L'embellissement du patrimoine. Un cahier des prescriptions pour la mise en valeur des berges de la Seine est en cours d'élaboration ainsi qu'un schéma d'aménagement nocturne du site (éclairage des quais hauts et des berges). Une enveloppe de 30 millions de francs sera consacrée à la restauration des murs de quais (début des travaux : juin 1999).

Par ailleurs la rénovation des ponts de Paris se poursuit (après 386 millions de francs dépensés pour 21 ouvrages rénovés d'ici à la fin de l'année, il reste à engager 281 millions de francs) ainsi que leur mise en lumière qui sera achevée en 2000.

Les grands chantiers

le réaménagement en vaste espace piétonnier de la place de la Concorde (voir encadré). Projet estimé entre 150 et 160 millions de francs. Le calendrier de l'opération dépend de l'accord du ministère de la Culture et du préfet de police.

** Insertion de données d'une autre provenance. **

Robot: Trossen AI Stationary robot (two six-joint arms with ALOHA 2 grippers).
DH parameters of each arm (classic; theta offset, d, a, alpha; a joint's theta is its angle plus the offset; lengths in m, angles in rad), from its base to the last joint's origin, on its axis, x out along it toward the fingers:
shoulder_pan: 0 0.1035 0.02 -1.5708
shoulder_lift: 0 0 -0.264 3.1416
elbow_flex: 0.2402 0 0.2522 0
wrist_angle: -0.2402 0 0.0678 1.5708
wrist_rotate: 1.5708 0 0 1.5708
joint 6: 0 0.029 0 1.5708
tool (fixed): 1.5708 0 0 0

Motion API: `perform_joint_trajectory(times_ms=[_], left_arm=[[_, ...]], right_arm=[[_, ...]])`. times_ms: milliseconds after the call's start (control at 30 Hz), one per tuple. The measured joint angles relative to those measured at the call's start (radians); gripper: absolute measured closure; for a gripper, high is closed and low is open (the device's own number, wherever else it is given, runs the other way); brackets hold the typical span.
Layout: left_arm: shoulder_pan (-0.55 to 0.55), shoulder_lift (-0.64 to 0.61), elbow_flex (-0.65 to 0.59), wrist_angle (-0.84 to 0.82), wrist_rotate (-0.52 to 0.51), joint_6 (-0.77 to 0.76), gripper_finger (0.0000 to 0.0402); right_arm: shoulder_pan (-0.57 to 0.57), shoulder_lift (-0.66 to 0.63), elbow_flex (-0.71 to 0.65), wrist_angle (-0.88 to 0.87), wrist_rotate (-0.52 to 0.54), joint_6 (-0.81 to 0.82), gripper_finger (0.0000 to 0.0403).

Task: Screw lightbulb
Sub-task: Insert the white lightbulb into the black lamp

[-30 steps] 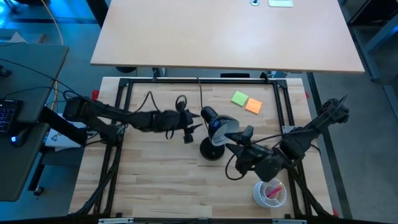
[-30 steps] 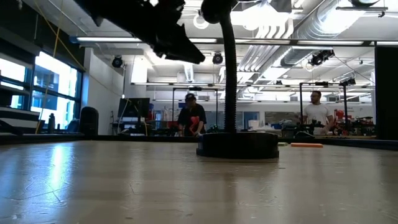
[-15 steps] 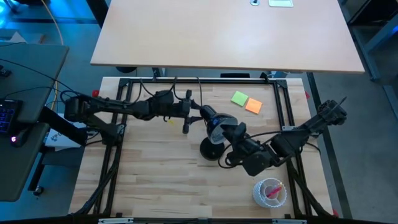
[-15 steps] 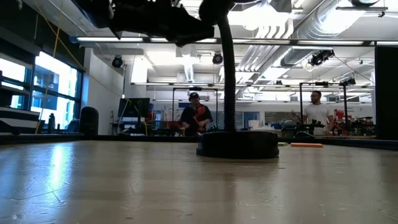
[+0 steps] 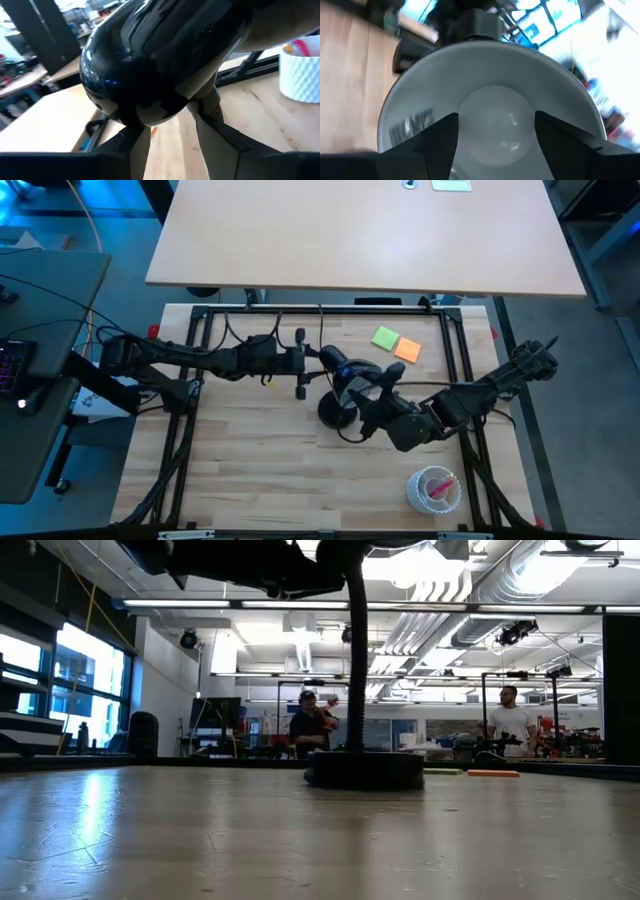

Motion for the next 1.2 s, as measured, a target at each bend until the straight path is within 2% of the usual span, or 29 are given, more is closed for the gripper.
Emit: perform_joint_trajectory(times_ms=[233, 367, 467, 600, 800, 900, 1000, 1200], left_arm=[[-0.026, -0.003, 0.001, -0.021, -0.096, 0.006, 0.0250], [-0.033, -0.004, 0.004, -0.030, -0.103, 0.002, 0.0250], [-0.026, -0.017, 0.005, -0.068, -0.104, 0.008, 0.0250], [0.016, -0.077, 0.004, -0.208, -0.071, -0.037, 0.0250], [0.084, -0.139, 0.005, -0.384, -0.033, -0.140, 0.0250], [0.112, -0.143, 0.005, -0.402, -0.035, -0.168, 0.0250], [0.134, -0.133, 0.005, -0.401, -0.036, -0.176, 0.0250], [0.156, -0.121, 0.004, -0.312, -0.037, -0.113, 0.0250]], right_arm=[[-0.024, -0.002, 0.000, 0.069, 0.013, 0.507, 0.0149], [-0.025, -0.009, 0.000, 0.085, 0.016, 0.534, 0.0149], [-0.016, -0.021, 0.000, 0.107, 0.015, 0.432, 0.0149], [-0.003, -0.040, -0.001, 0.138, 0.016, 0.230, 0.0149], [0.003, -0.045, -0.001, 0.095, 0.007, -0.348, 0.0149], [0.005, -0.045, -0.001, -0.003, -0.014, -0.537, 0.0149], [0.005, -0.045, -0.001, -0.087, 0.005, -0.634, 0.0149], [-0.024, -0.045, -0.001, -0.124, -0.056, -0.645, 0.0149]])
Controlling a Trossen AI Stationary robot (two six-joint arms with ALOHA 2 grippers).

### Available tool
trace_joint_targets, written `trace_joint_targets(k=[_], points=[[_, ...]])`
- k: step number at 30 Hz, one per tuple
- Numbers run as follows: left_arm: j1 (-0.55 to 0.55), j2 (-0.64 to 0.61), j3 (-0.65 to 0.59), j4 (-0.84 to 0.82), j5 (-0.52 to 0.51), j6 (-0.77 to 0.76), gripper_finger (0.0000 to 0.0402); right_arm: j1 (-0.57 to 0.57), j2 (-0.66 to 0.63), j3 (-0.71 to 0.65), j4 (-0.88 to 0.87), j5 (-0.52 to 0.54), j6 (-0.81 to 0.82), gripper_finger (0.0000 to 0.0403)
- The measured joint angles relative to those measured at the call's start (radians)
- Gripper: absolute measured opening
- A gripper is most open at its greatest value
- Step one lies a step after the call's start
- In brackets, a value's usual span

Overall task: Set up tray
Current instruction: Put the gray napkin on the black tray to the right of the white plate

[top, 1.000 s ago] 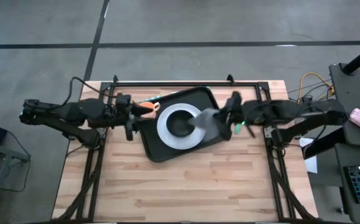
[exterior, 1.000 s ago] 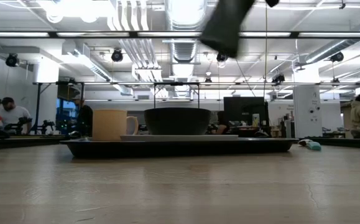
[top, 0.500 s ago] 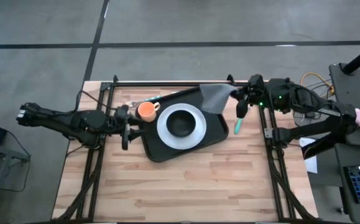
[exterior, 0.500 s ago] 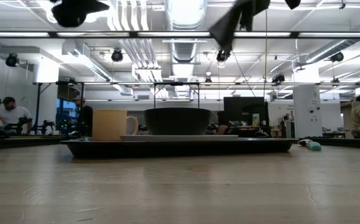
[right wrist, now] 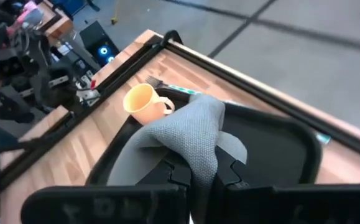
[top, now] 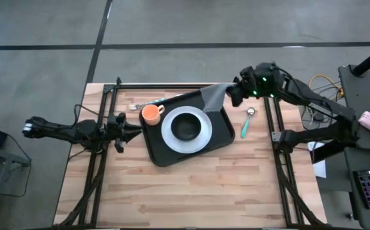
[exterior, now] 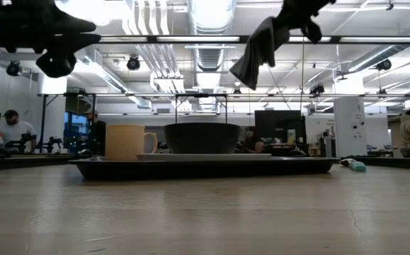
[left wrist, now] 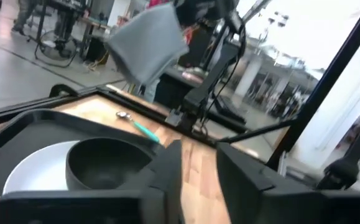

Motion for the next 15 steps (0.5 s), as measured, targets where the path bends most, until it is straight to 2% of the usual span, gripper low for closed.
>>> trace_joint_targets(k=[5,15], points=[[0.0,-0.044,-0.041,0.017,-0.002,-0.001,0.0008,-0.103,0.086,0.001,0.03,-0.101,0.081,0.0008],[0.0,-0.056,-0.05,0.021,-0.011,-0.003,0.0001,-0.28,0.261,0.001,0.023,-0.214,0.149,0.0008]])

l'aménagement des quais hauts rive gauche, entre le pont de Sully et le pont de Concorde. Coût global de l'opération : 40 millions de francs.

la modernisation et la restauration du petit Palais. Cinq équipes de maîtrise d'oeuvre ont été admises à concourir : Andréa Bruno, Jean-François Bodin, Antoine Stinco, Philippe Chaix, Jean-Paul Morel et Rémi Van Nieuwenhovt, Jean-Michel Wilmotte. Le projet est estimé à 315 millions de francs. Les travaux pourraient débuter au 1er trimestre 2001 pour une durée de 20 mois.

la construction du passage souterrain des Tuileries, dans l'axe de la passerelle Solférino pour assurer la continuité du cheminement piétons entre le musée d'Orsay et le jardin des Tuileries (coût : 19 millions de francs, les travaux pourraient débuter en mars 2000).

la restauration de la fontaine des Mers, place de la Concorde (coût : 22,5 millions de francs, début des travaux : avril 1999).

L'aménagement d'une promenade continue le long des berges de Seine : du parc André Citroën au pont d'Austerlitz (9 km) dans un premier temps (horizon 2001), puis jusqu'au parc de Bercy (12 km) dans une seconde phase, le parcours empruntant alors la nouvelle passerelle Bercy-Tolbiac.

Le projet lauréat est celui de Dietmar Feichtinger associé au BET RFR (voir p. 9).

Cette promenade nécessite la réalisation de plusieurs ouvrages : escaliers de liaison au droit des passerelles Debilly et des Arts (maîtrise d'ouvrage : ville de Paris) et reconstitution de la berge basse à l'amont du port de Debilly (maîtrise d'ouvrage : Port autonome de Paris, coût : 15 millions de francs).

La poursuite des travaux de réhabilitation des ports engagés depuis 1995 par le Port autonome de Paris. Sur cinq ans, ils représentent une dépense d'investissement de 130 millions de francs. Les chantiers à venir concernent les ports de la Rapée et Henri IV.